**What this task involves**: Give the lines below again, exactly as they stand, and leave out the images.

**Available data**:
::::
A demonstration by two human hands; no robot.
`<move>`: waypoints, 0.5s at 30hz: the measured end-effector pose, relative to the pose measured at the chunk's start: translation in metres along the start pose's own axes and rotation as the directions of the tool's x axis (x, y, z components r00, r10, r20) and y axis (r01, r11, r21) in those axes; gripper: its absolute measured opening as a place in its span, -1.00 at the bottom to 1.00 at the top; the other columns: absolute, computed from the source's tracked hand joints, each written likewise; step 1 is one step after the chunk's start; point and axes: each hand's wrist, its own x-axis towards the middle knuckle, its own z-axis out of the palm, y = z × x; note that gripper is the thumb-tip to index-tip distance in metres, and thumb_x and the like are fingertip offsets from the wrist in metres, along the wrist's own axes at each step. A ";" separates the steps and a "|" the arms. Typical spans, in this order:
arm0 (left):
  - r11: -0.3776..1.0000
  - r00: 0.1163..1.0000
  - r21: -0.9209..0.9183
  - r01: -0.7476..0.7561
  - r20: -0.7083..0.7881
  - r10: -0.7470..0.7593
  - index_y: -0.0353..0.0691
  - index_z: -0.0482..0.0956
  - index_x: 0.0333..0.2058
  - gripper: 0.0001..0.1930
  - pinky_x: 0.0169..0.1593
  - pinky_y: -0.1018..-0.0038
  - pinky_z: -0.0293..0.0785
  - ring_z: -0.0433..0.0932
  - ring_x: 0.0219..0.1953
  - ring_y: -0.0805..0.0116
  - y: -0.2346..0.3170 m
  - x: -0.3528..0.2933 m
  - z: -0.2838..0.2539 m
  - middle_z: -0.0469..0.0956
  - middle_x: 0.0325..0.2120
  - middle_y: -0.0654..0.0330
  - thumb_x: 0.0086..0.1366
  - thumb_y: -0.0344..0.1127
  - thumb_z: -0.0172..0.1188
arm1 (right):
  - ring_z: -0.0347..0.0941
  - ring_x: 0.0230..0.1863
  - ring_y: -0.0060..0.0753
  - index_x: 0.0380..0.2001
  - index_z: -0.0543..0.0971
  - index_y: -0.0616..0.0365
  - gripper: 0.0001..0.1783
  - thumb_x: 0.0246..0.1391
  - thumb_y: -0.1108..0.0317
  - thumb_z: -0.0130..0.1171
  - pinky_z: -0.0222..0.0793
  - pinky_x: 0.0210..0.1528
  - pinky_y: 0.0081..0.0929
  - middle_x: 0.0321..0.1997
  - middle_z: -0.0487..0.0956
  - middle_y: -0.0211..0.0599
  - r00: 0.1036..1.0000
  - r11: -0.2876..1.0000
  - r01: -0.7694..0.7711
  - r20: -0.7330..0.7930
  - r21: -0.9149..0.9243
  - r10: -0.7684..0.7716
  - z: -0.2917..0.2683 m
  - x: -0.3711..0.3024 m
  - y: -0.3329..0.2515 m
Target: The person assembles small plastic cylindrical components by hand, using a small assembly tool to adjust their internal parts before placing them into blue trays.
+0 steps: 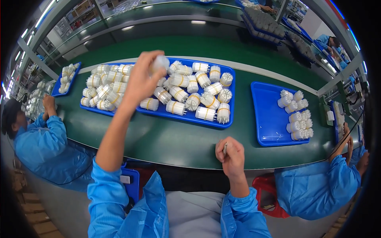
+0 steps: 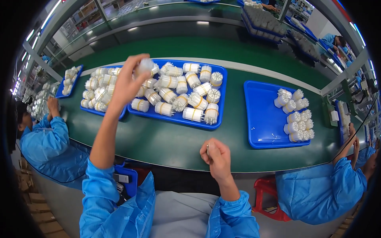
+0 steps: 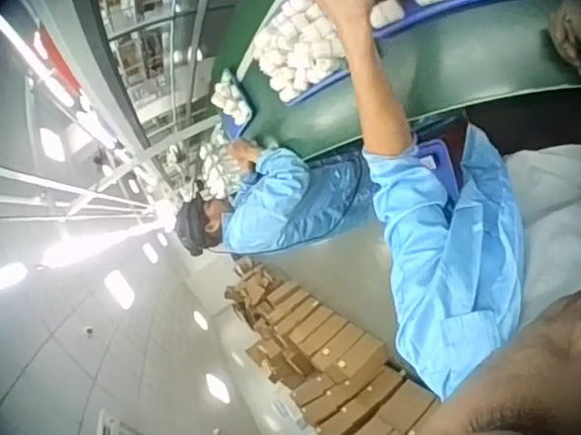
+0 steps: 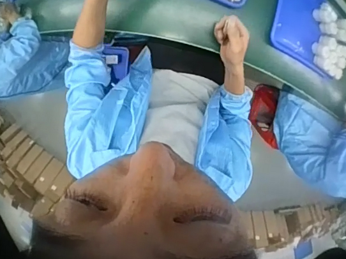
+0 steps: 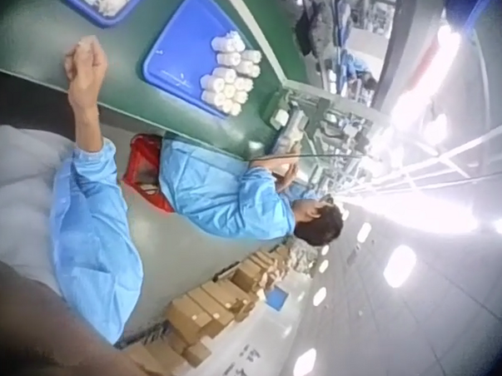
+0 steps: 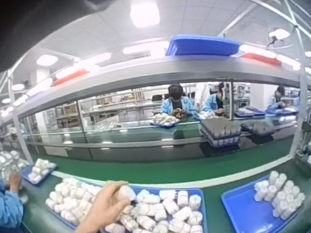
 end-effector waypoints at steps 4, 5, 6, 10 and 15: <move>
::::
**Result of the exercise**:
A demonstration by two human hands; no robot.
`<move>`: waypoints, 0.5s at 30hz: the measured end-effector pose, relative to the pose measured at the chunk's start: translation in metres along the start pose's own axes and rotation as the directions of the tool's x axis (x, y, z components r00, r10, r20) and y axis (r01, r11, r21) in those axes; gripper: its absolute measured opening as a place in its span, -1.00 at the bottom to 1.00 at the top; the other columns: absolute, computed from the source's tracked hand joints, each written likewise; step 1 is one step after the chunk's start; point and axes: each hand's wrist, its own x-axis towards the middle knuckle, its own z-axis out of the palm, y = z × x; note that gripper is the thumb-tip to index-tip distance in metres, and thumb_x and the like are fingertip offsets from the wrist in metres, along the wrist's own axes at each step. A ";" separates the steps and a "|" the arms. Typical spans, in this order:
arm0 (left):
  - r11: -0.3776..1.0000
  - r00: 0.1163..1.0000
  - r21: -0.9209..0.9183
  - r01: -0.7476..0.7561
  - r20: -0.7083..0.7881
  - r10: -0.7470..0.7593
  - index_y: -0.0353..0.0691
  - index_z: -0.0482..0.0956
  - index_x: 0.0333..0.2058
  - gripper: 0.0001..0.1930
  - pinky_x: 0.0169..0.1593
  - pinky_y: -0.1018..-0.0038
  - pinky_z: -0.0293..0.0785
  - ring_z: -0.0433..0.0932
  - ring_x: 0.0219..0.1953
  - ring_y: -0.0805..0.0116
  - y: -0.2346..0.3170 m
  - x: -0.3528..0.2933 m
  - z: -0.2838..0.2539 m
  - middle_z: -0.0469..0.0956
  - middle_x: 0.0325..0.2120
  - middle_y: -0.0654..0.0330
  - thumb_x: 0.0086..0.1366
  - thumb_y: -0.0344..0.1127
  - thumb_z: -0.0172..0.1188
arm1 (right):
  - ring_z: -0.0347..0.0941
  - ring_x: 0.0230..0.1863
  - ring_y: -0.0060..0.0753
  - index_x: 0.0380..0.2001
  - index_z: -0.0543..0.0971
  - index_y: -0.0616..0.0365
  - gripper: 0.0001..0.1783
  - thumb_x: 0.0246..0.1391
  - thumb_y: -0.1108..0.0317
  - thumb_z: -0.0130..0.1171
  - pinky_z: -0.0222..0.0793
  - pinky_x: 0.0210..0.1528
  - pinky_y: 0.0081..0.0929
  - middle_x: 0.0321..0.1997
  - middle_z: -0.0487..0.0956
  - middle_y: -0.0211..0.0599
  - r00: 0.1036..1.0000
  - r11: -0.2876..1.0000
  - r01: -0.7694..0.7711
  - r20: -0.7330..0.7930
  - r21: -0.9149..0.9243
  - r10: -0.7684..0.7716
  - z: -0.2917..0.2683 m
  - x: -0.3711..0.3024 m
  - y: -0.3329..0.2515 m
Target: The person assembles small plastic cylindrical components by hand, using a small assembly tool to adjust their internal parts before placing them into blue trays.
+0 steps: 
+0 steps: 
+0 steps: 
+0 steps: 
+0 steps: 
+0 steps: 
 end-effector waypoints at steps 4, 5, 6, 10 and 15: <move>

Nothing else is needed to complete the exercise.